That said, Google & co could set a date, whereby new content / pages will not
be indexed unless its marked as indexable. This would allow historic content
to remain indexed, and new content be opt-in at the expense of any new search
engines being unable to index historic content. How can they tell if the
content has not opted in, or is just no longer actively maintained without
having a pre-existing index?

------
helij
You need to add <meta name="robots" content="noindex, follow"> to the <head>
section of all your search results pages.

You want robots NOT to index pages but to still follow links on your search
pages.

Create clean sitemap.xml file and submit it to Search Console.

Another way is to just canonicalize all search results pages to your search
page.

With Google and these things time is involved. Once it's in the index it will
take time to properly clean everything up. How was the traffic before this
happened? Did the website rank for any decent keyword?
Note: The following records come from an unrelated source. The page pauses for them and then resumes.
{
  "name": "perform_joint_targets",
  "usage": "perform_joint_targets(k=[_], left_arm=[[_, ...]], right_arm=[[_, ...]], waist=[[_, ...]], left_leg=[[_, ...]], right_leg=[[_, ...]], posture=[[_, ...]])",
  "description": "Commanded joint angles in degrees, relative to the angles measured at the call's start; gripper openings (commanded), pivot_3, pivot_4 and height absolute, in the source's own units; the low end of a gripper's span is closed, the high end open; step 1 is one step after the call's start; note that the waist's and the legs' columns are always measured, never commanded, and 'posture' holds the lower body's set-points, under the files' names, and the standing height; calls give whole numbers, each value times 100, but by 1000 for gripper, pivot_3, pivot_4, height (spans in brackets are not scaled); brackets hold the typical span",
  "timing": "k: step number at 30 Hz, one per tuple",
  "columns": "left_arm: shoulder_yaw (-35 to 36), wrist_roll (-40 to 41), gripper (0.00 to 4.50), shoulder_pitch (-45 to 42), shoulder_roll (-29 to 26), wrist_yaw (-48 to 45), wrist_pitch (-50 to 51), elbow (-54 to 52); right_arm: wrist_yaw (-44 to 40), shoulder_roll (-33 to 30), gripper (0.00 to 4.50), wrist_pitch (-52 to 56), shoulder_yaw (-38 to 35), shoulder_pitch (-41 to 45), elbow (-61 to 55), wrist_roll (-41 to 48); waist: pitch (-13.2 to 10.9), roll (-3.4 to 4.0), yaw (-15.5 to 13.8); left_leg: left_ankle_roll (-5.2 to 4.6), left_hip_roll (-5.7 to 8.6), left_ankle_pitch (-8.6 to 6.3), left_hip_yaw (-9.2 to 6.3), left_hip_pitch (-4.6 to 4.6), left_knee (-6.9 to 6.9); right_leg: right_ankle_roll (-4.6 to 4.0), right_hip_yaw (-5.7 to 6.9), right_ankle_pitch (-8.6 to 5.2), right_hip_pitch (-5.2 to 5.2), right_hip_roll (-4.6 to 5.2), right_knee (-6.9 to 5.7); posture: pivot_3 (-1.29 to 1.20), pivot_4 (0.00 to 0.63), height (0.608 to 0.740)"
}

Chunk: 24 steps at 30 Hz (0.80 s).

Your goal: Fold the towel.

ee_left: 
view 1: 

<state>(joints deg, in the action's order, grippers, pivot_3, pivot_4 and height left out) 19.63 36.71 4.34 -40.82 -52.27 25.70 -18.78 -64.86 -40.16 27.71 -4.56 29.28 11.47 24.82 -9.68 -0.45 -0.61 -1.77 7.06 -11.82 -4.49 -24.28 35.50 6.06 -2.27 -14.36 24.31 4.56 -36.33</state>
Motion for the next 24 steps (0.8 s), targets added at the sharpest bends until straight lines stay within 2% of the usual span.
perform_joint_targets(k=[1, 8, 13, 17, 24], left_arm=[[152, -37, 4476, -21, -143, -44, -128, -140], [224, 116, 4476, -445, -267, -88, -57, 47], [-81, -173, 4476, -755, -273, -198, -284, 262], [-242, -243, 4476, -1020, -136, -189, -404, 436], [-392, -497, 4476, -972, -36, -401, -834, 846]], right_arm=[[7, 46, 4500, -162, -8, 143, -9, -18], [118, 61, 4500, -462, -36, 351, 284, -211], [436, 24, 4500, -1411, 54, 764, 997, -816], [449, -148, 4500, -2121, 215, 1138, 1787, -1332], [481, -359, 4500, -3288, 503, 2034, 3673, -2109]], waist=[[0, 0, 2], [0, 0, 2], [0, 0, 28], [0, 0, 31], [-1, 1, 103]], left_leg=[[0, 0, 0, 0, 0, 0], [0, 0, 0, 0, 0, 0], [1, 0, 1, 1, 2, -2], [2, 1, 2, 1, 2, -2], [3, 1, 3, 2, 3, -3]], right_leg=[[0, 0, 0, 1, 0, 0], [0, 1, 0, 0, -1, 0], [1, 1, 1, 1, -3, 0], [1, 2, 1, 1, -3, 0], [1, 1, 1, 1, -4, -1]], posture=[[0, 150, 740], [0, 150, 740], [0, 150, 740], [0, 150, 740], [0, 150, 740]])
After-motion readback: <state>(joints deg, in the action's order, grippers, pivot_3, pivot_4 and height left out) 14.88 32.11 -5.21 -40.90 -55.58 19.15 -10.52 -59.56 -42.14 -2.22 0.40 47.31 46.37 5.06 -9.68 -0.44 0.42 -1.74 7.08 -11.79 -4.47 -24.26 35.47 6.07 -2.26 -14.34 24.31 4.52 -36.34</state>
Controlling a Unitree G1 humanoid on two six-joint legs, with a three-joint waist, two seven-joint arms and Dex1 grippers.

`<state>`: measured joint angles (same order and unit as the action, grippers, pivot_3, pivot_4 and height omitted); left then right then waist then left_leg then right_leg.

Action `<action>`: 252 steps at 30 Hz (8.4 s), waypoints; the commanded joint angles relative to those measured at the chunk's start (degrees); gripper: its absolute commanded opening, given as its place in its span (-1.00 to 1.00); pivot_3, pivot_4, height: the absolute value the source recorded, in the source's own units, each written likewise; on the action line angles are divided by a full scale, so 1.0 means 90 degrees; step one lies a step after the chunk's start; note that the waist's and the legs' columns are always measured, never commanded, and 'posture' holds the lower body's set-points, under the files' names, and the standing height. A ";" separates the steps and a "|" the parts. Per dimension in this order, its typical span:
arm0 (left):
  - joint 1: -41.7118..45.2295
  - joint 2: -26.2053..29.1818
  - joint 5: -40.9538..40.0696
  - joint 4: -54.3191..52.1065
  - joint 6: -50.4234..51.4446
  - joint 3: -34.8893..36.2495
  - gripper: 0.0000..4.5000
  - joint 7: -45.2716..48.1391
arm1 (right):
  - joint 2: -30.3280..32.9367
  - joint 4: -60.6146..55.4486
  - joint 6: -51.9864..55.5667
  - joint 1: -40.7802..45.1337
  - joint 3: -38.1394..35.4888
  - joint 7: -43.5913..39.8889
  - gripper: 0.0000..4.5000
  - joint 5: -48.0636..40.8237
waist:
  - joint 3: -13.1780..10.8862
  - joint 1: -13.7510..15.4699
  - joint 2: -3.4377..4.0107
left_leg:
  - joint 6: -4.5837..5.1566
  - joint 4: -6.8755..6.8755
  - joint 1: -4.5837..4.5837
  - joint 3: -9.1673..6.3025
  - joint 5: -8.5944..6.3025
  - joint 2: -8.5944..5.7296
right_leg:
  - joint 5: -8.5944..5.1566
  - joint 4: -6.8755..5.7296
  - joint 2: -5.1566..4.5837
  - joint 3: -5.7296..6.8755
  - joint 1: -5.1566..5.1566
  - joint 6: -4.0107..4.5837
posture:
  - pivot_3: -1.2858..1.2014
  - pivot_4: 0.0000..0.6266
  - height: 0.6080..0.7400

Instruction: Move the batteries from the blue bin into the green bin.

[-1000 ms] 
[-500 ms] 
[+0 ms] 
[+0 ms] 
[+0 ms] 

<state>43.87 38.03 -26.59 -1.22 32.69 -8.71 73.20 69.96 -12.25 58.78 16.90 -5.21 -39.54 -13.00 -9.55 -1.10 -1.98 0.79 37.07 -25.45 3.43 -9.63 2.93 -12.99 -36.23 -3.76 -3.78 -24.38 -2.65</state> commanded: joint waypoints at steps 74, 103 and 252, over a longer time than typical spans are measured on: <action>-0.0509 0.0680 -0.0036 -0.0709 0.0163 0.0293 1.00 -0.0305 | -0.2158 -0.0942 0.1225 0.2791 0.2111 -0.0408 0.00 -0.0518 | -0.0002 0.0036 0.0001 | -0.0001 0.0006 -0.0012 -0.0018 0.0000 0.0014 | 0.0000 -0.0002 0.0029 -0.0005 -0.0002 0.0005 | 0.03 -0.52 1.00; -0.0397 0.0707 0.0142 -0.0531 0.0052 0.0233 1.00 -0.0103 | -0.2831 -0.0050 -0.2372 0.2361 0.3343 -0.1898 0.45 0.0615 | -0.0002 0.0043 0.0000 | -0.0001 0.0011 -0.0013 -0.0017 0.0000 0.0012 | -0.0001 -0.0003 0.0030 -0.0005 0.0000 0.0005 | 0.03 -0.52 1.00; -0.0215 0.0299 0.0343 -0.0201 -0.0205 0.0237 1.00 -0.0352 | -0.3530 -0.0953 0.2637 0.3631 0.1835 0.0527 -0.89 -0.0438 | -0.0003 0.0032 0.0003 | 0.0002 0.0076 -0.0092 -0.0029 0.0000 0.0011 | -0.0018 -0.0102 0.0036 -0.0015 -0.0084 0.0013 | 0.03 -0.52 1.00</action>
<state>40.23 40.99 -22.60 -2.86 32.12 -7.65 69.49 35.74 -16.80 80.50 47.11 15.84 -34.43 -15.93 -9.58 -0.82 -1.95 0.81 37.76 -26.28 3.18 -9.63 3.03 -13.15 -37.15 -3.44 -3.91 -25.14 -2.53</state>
Sometimes when this
happens the smart thing to do is to just start from scratch with a new domain.

If you want more extensive help email me.

------
dgranda
Based on my experience:

A.- I would also add "nofollow, noarchive" tags [1] to your X-Robots-Tag
header:

\- "nofollow" -> do not to follow (i.e., crawl) any outgoing links on the
page.

\- "noarchive" -> prevents Google from showing the Cached link for a page.

B.- I would specify in Search Console (former Webmaster Console) how should
Google handle "query" parameter [2]

C.- Prevent those spam searches by blocking source IP address, User-Agents,
combinations of both, etc.

Good luck!

[1]
[https://support.google.com/webmasters/answer/79812?hl=en](https://support.google.com/webmasters/answer/79812?hl=en)

[2] [https://www.google.com/webmasters/tools/crawl-url-
parameters...](https://www.google.com/webmasters/tools/crawl-url-
parameters?hl=en&siteUrl=https://<domain>/)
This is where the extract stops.